## DATA EXCERPT
=====

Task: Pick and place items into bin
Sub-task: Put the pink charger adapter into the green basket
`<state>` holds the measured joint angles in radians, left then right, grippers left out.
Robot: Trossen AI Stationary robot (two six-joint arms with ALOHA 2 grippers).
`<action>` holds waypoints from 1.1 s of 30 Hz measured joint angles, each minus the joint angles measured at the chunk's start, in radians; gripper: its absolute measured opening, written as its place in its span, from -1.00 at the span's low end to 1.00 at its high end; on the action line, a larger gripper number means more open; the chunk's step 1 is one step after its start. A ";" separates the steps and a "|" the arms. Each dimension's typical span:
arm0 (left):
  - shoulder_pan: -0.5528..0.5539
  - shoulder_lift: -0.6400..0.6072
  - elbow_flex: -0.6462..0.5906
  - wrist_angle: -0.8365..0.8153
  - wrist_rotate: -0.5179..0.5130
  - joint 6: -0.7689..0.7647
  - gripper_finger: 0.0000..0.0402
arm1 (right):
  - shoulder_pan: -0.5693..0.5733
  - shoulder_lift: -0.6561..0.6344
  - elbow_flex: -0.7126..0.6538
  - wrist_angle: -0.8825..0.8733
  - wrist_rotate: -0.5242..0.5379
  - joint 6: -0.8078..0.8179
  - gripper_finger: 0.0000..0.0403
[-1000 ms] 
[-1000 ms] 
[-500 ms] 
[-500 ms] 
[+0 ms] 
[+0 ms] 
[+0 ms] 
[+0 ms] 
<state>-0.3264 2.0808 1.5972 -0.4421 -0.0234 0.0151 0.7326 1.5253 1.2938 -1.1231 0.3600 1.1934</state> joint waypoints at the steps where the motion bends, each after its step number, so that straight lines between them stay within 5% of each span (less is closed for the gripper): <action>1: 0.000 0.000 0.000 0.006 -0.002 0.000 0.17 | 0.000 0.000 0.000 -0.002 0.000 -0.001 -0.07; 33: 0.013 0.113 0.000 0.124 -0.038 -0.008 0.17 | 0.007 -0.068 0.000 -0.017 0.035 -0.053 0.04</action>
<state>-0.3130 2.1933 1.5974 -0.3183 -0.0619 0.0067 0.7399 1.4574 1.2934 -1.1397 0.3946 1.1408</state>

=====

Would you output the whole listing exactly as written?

Task: Pick and place items into bin
Sub-task: Put the pink charger adapter into the green basket
`<state>` holds the measured joint angles in radians, left then right, grippers left out.
Robot: Trossen AI Stationary robot (two six-joint arms with ALOHA 2 grippers).
`<action>` holds waypoints from 1.1 s of 30 Hz measured joint angles, each minus the joint angles measured at the chunk's start, in radians; gripper: its absolute measured opening, written as its place in its span, from -1.00 at the span's low end to 1.00 at its high end; on the action line, a larger gripper number means more open; the chunk's step 1 is one step after its start. A ";" separates the steps and a "|" the arms. Each dimension's typical span:
arm0 (left):
  - shoulder_pan: -0.5528..0.5539
  - shoulder_lift: -0.6400..0.6072
  - elbow_flex: -0.6462..0.5906
  - wrist_angle: -0.8365..0.8153
  - wrist_rotate: -0.5179..0.5130
  - joint 6: -0.7689..0.7647
  - gripper_finger: 0.0000..0.0402
arm1 (right):
  - shoulder_pan: -0.5693..0.5733
  - shoulder_lift: -0.6561..0.6344
  - elbow_flex: -0.7126..0.6538
  - wrist_angle: -0.8825..0.8733
  - wrist_rotate: -0.5242..0.5379
  - joint 6: -0.8078..0.8179
  - gripper_finger: 0.0000..0.0403
[-1000 ms] 
[-1000 ms] 
[-500 ms] 
[-500 ms] 
[+0 ms] 
[+0 ms] 
[+0 ms] 
[+0 ms] 
<state>-0.3264 2.0808 1.5972 -0.4421 -0.0234 0.0151 0.7326 1.5253 1.2938 -1.1231 0.3600 1.1934</state> joint waypoints at the steps where the motion bends, each after its step number, so that straight lines between them stay within 5% of each span (less is closed for the gripper): <action>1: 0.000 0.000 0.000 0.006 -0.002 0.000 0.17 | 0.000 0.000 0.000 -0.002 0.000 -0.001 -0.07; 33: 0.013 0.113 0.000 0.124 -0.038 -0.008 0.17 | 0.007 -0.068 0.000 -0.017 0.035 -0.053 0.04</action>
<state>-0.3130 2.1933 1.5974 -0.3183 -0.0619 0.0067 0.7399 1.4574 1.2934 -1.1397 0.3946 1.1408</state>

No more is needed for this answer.